El ente recaudador de impuestos anunció el lunes que aumentará los requisitos para la compra de divisas para viajar al exterior con el fin de frenar la demanda de dólares, moneda en la que los argentinos prefieren ahorrar.

El 13 de agosto entrará en vigor una disposición que establece que el solicitante de dólares deberá contar con la "validación" de sus datos por parte de la empresa de transporte "aéreo, marítimo, fluvial o terrestre" con la que tiene pensado viajar o por el operador turístico con el que se concretó el viaje, señaló una resolución de la Administración Federal de Ingresos Públicos (AFIP).

También establece que la AFIP no dará necesariamente dólares a los solicitantes y señala que el organismo considerará "el destino informado y la moneda que se pretende adquirir y, de esta forma, posibilitar que la persona que pretenda viajar pueda acceder a la moneda de curso legal o de uso corriente correspondiente al país de destino (por ejemplo: si se viaja a la República Oriental del Uruguay, adquirir pesos uruguayos)".

El gobierno comenzó en noviembre a poner límites a la compra de dólares, moneda en la que los argentinos atesoran sus ahorros y con la que se manejan tradicionalmente para concretar operaciones comerciales como la compra venta de inmuebles. Las autoridades pretendían así limitar la fuga de capitales, que en 2011 ascendió a 23.000 millones de dólares, y contar con divisas suficientes para pagar la deuda externa.

En primer lugar se estableció que la adquisición de dólares en bancos y otras entidades debía ser autorizada previamente por el Fisco una vez que el organismo comprobaba la solvencia del solicitante. Pero luego las restricciones fueron en aumento hasta que se prohibió comprar la divisa con fines de ahorro y sólo se permitió su adquisición para hacer viajes al exterior.

Los argentinos comenzaron entonces a solicitar la compra de dólares con la excusa de que los necesitaban para hacer turismo o para realizar otro tipo de viajes.
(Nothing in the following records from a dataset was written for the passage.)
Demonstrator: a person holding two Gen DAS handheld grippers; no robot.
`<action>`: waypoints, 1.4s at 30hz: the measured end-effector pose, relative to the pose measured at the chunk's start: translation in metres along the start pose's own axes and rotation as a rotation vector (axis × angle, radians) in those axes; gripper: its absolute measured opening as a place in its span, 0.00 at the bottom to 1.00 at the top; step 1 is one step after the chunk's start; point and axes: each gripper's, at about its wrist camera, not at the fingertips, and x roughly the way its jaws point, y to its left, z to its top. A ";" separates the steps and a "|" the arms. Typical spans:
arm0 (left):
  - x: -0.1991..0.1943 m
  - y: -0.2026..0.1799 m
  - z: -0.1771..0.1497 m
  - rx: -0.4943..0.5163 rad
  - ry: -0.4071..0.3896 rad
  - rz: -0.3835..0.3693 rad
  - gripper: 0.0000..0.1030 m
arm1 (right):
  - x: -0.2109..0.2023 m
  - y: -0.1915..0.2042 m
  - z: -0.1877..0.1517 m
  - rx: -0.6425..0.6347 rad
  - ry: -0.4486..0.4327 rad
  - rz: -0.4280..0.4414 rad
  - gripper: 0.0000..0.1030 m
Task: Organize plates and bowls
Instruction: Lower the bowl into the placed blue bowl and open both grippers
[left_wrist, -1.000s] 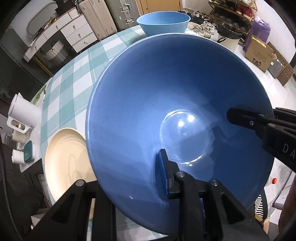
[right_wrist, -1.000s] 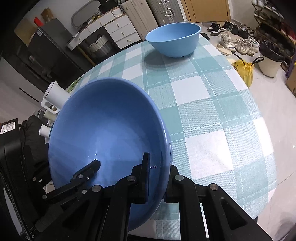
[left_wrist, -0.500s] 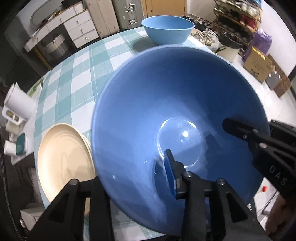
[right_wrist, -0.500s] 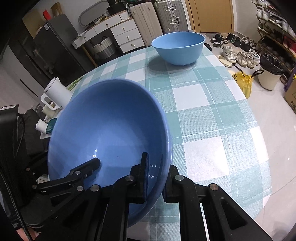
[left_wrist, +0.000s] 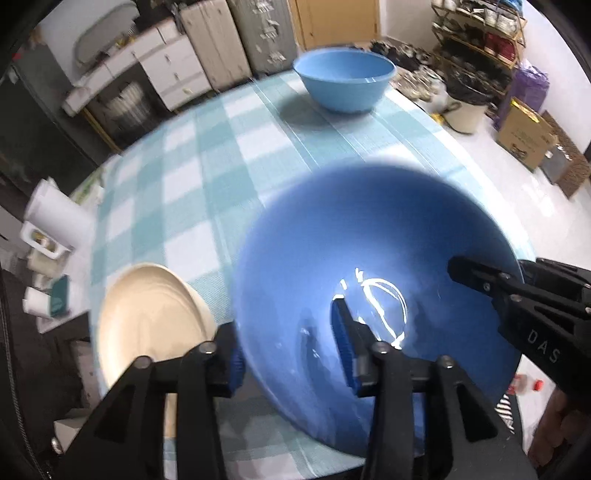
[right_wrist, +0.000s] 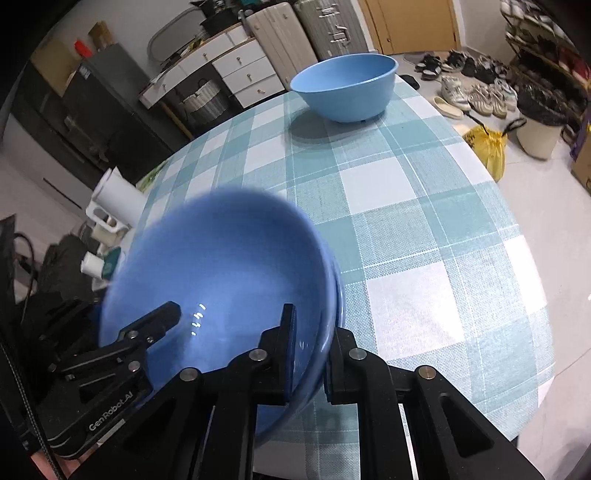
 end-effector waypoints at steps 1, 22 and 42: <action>-0.002 0.000 0.001 0.002 -0.012 -0.002 0.45 | 0.000 -0.001 0.000 0.000 -0.002 -0.002 0.11; 0.019 0.018 -0.015 -0.073 -0.004 -0.064 0.46 | -0.023 0.001 0.004 -0.022 -0.087 0.000 0.15; -0.019 0.031 -0.083 -0.333 -0.365 -0.023 0.73 | -0.092 0.014 -0.083 -0.119 -0.562 0.041 0.78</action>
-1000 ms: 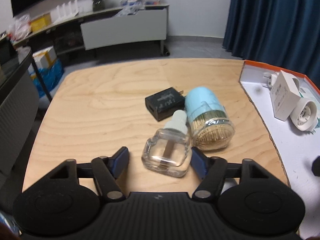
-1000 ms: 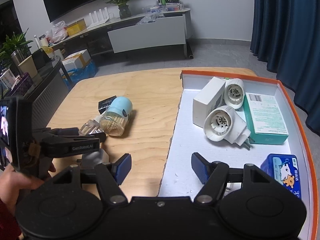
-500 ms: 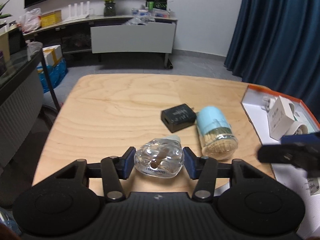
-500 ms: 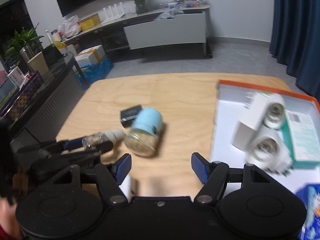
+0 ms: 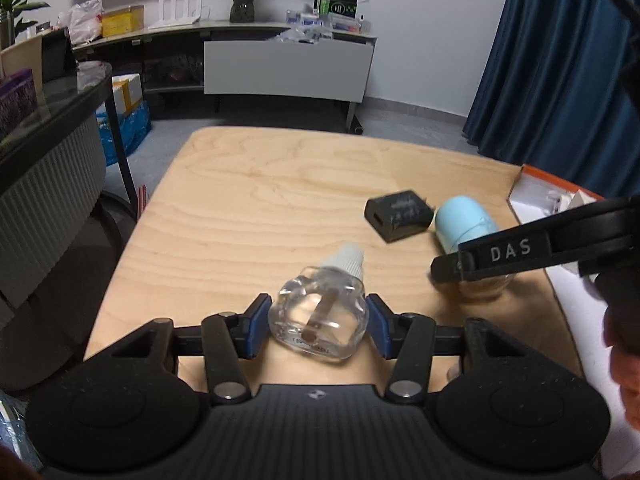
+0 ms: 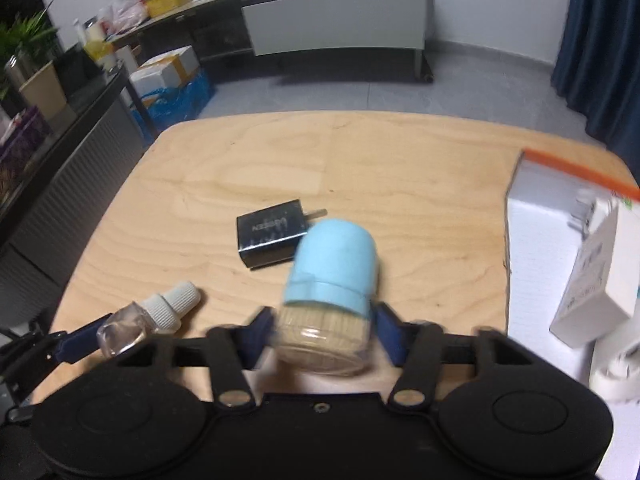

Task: Organize rigid objects
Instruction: 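Carry the glass bottle and toothpick jar over the lid with both tools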

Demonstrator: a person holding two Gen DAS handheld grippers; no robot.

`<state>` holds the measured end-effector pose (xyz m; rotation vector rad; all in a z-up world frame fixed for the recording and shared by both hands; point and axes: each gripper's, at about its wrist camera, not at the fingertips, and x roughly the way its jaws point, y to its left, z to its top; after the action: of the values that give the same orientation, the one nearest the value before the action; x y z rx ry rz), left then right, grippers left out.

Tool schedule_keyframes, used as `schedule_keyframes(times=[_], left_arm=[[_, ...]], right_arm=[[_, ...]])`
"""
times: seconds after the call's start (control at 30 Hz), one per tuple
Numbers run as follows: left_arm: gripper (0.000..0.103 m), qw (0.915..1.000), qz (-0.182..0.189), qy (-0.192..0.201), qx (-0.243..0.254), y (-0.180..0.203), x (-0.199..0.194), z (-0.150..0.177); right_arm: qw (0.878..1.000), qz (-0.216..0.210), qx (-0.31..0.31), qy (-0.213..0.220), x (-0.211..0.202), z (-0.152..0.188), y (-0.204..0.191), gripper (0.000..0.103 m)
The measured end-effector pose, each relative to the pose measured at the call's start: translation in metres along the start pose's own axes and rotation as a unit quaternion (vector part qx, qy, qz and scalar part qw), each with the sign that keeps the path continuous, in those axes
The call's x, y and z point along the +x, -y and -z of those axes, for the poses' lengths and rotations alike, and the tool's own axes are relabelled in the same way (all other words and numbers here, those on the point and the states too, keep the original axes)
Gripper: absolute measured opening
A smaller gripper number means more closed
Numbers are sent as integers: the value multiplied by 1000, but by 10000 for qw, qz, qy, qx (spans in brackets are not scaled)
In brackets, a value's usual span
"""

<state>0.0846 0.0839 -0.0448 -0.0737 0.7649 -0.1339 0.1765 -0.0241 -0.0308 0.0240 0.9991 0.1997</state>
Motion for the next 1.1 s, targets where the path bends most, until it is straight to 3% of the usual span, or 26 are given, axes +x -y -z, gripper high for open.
schedule_keyframes(times=[0.3,0.57,0.77,1.1], left_arm=[[54,9966,-130,232,786,10,3,9],[51,9975,-156,268,631,11,-6,7],[51,9995,32,289,158,8,-22,1],[50,9988,45,469,112,30,-59,-6]], right_arm=[[9999,-35,-78,73,-11,12,7,62],[9996,-166,70,229,-37,28,17,60],[9988,-243,165,387,-61,38,23,60],[9962,-318,271,769,-109,53,29,60]])
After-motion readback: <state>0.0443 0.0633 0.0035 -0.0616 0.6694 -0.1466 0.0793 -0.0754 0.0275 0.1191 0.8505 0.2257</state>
La Administración detectó que ese argumento era muchas veces falaz, por lo que para evitar que la gente se hiciera con la moneda estadounidense alegando un viaje que no realizaba comenzó a exigir el reembolso de las divisas entregadas a quienes no habían concretado el traslado.

La nueva normativa da a entender que en el marco del "Programa de Consulta de Operaciones Cambiarias" no todas las solicitudes serán aprobadas. "El potencial adquirente deberá consultar en forma previa a la realización de la operación cambiaria el resultado de la evaluación que realizará esta Administración Federal", indicó el organismo.

Agregó que en caso de disconformidad con la respuesta obtenida, el solicitante podrá presentar una nota "exponiendo los motivos de aquélla y, en su caso, acompañando la documentación que respalde su presentación".

Además, "cuando se constate el incumplimiento de las obligaciones establecidas por esta resolución general el sujeto responsable será pasible de la aplicación de sanciones".

Por otro lado, se dispuso que las entidades financieras autorizadas para operar en el mercado cambiario deberán informar el importe total en pesos de cada operación cambiaria que realicen.

Con una inflación calculada en 25% para este año, los ciudadanos se vuelcan al dólar para mantener el poder adquisitivo.

Al calor de las restricciones, se desarrolló en los últimos meses un mercado paralelo en el que el dólar ha llegado a cotizar hasta un 30% más que en el mercado oficial. La divisa estadounidense cotizaba el lunes a 4,60 pesos en el mercado oficial de cambios, mientras que en el paralelo lo hacía a 6,29 pesos.